→ **Work instructions**
Recreate the listing that follows line for line, without pictures.

------ Collected data ------

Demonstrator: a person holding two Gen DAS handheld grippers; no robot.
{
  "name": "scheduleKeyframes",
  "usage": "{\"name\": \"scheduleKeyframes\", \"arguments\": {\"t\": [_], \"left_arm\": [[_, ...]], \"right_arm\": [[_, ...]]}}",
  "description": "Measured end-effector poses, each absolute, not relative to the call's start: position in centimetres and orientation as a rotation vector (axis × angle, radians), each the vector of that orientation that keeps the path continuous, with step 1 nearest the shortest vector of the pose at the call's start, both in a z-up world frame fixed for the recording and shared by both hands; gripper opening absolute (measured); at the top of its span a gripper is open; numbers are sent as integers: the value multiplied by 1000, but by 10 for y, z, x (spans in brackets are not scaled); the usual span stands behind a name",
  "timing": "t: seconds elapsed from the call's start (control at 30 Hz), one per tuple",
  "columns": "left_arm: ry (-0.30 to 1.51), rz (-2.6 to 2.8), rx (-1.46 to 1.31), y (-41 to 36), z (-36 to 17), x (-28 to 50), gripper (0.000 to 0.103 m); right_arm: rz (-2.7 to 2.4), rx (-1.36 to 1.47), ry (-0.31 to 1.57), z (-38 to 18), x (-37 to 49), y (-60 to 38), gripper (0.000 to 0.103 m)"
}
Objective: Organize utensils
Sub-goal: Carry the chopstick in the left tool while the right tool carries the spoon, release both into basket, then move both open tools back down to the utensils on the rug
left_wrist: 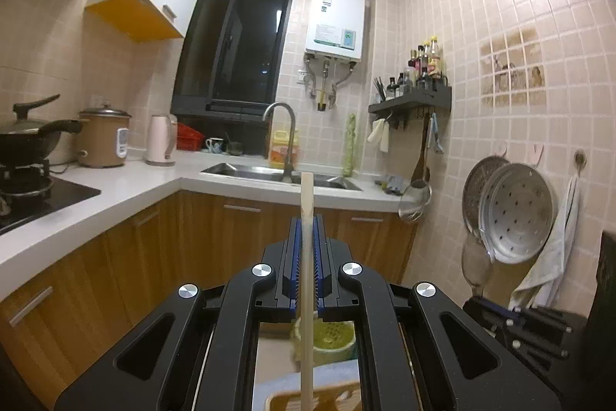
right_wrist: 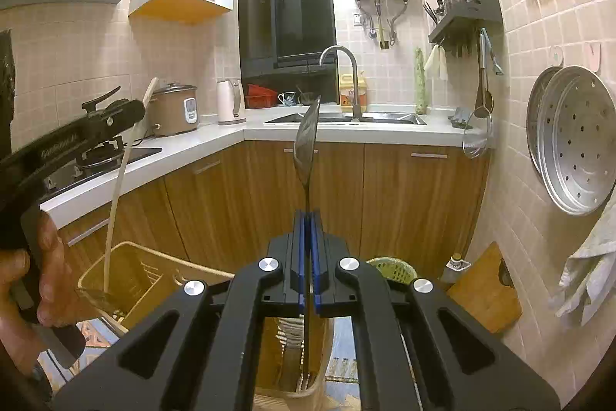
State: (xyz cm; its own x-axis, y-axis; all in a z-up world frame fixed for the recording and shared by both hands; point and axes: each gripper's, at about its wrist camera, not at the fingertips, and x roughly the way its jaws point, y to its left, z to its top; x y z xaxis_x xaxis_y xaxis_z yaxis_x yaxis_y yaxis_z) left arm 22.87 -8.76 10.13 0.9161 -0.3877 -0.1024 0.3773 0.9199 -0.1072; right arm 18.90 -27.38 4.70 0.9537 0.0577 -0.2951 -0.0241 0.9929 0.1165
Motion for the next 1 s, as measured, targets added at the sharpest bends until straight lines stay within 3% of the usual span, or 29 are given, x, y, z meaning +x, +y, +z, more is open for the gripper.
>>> {"name": "scheduleKeyframes", "arguments": {"t": [0.4,0.5,0.53,0.57,0.63,0.8,0.93,1.0], "left_arm": [[158,-418,-73,-63,85,189,5],[164,-416,-53,-56,84,175,5],[166,-417,-48,-54,84,171,5],[172,-420,-47,-52,86,168,7],[182,-423,-55,-45,90,161,17],[226,-477,-93,-24,103,138,44],[344,-650,-161,-6,105,114,57],[465,-686,-136,-7,100,107,57]], "right_arm": [[92,51,388,40,170,-266,4],[124,77,424,41,164,-269,12],[138,92,437,43,161,-272,22],[150,109,446,46,158,-274,34],[157,148,449,53,150,-280,43],[164,240,499,76,127,-299,43],[172,204,632,79,110,-295,43],[187,194,725,71,107,-289,43]]}}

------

→ **Answer for the task**
Demonstrator: a person holding two Gen DAS handheld grippers; no robot.
{
  "name": "scheduleKeyframes",
  "usage": "{\"name\": \"scheduleKeyframes\", \"arguments\": {\"t\": [_], \"left_arm\": [[_, ...]], \"right_arm\": [[_, ...]]}}",
  "description": "Measured end-effector poses, each absolute, not relative to the call's start: position in centimetres and orientation as a rotation vector (axis × angle, radians), each the vector of that orientation that keeps the path continuous, with step 1 nearest the shortest vector of the pose at the call's start, both in a z-up world frame fixed for the recording and shared by both hands; gripper opening absolute (measured); at the top of its span a gripper is open; numbers are sent as integers: the value multiplied by 1000, but by 10 for y, z, x (spans in brackets are not scaled); the usual span stands behind a name",
  "timing": "t: seconds elapsed from the call's start (control at 30 Hz), one per tuple",
  "columns": "left_arm: ry (-0.30 to 1.51), rz (-2.6 to 2.8), rx (-1.46 to 1.31), y (-41 to 36), z (-36 to 17), x (-28 to 50), gripper (0.000 to 0.103 m); right_arm: rz (-2.7 to 2.4), rx (-1.36 to 1.47), ry (-0.31 to 1.57), z (-38 to 18), x (-37 to 49), y (-60 to 38), gripper (0.000 to 0.103 m)"
}
Objective: Organize utensils
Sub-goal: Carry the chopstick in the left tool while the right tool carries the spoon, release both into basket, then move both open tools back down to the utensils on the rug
left_wrist: 
right_wrist: 
State: (xyz cm; its own x-axis, y-axis; all in a z-up world frame fixed for the recording and shared by both hands; point and axes: each gripper's, at about its wrist camera, not at the fingertips, and x roughly the way its jaws point, y to its left, z to its top; x y z xaxis_x xaxis_y xaxis_z yaxis_x yaxis_y yaxis_z) left arm 22.87 -8.76 10.13 0.9161 -0.3877 -0.1024 0.3773 0.9199 -0.1072; right arm 18.90 -27.38 4.70 0.9537 0.0577 -0.2951 -0.0241 0.9929 0.1165
Motion for the next 1 s, as measured, targets added at the sharpest bends until straight lines stay within 3% of the usual span, or 29 are given, x, y, z meaning +x, +y, +z, more is open for the gripper.
>>> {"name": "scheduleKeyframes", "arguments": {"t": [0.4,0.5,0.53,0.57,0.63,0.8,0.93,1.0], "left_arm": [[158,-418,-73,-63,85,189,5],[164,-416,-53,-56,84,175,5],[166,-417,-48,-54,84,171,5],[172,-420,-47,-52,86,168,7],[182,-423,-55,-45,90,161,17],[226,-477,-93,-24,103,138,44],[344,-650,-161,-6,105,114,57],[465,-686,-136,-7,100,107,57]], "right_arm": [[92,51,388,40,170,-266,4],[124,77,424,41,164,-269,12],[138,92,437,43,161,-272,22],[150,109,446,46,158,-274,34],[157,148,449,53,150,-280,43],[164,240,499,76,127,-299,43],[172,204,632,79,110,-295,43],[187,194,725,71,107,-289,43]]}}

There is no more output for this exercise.